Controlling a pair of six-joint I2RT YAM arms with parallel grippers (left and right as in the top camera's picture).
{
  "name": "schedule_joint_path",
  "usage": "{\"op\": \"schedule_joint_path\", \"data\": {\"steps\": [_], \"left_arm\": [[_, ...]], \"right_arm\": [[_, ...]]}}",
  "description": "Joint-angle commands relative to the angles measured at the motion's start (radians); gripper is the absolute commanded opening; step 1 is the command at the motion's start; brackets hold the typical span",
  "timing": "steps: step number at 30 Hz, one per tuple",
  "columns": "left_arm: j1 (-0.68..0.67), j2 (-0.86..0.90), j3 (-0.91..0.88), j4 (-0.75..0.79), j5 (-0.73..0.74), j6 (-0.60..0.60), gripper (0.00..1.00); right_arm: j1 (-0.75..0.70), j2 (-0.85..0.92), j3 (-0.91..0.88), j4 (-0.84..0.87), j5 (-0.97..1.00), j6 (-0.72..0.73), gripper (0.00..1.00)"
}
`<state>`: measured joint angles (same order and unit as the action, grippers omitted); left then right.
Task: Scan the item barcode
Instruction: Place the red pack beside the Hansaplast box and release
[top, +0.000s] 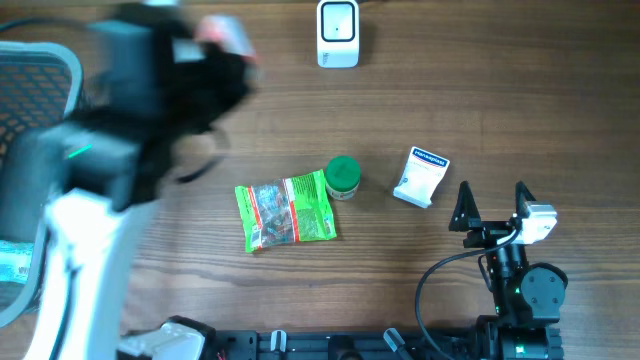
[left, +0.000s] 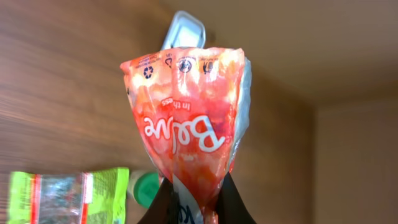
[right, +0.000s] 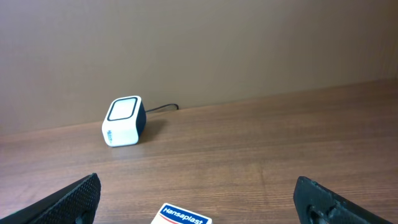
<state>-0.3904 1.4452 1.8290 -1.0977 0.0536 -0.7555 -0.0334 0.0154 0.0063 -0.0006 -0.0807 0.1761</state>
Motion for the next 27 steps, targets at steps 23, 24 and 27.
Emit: {"op": "schedule_joint_path", "data": {"steps": [23, 24, 27], "left_arm": [[-0.441, 0.706, -0.029, 0.226, -0.074, 0.177, 0.75], [-0.434, 0.687, -0.021, 0.221, -0.074, 0.18, 0.8], [-0.405, 0.613, 0.045, 0.193, -0.084, 0.249, 1.0]], "right_arm": [[0.004, -0.005, -0.001, 0.002, 0.01, 0.009, 1.0], [0.004, -0.005, -0.001, 0.002, 0.01, 0.009, 1.0], [0.004, -0.005, -0.001, 0.002, 0.01, 0.009, 1.0]]}}
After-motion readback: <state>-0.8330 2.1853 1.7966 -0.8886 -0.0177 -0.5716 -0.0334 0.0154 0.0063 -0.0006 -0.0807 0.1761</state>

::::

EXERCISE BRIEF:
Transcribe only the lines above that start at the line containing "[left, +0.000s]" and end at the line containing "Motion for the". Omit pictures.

ANSWER TO THIS PROBLEM:
[left, +0.000s] 
[right, +0.000s] 
<state>-0.3904 1.4452 1.8290 -1.0977 0.0536 -0.7555 -0.0334 0.0154 0.0063 -0.0006 -0.0807 0.1761</state>
Motion for the next 27 steps, targets at steps 23, 24 and 27.

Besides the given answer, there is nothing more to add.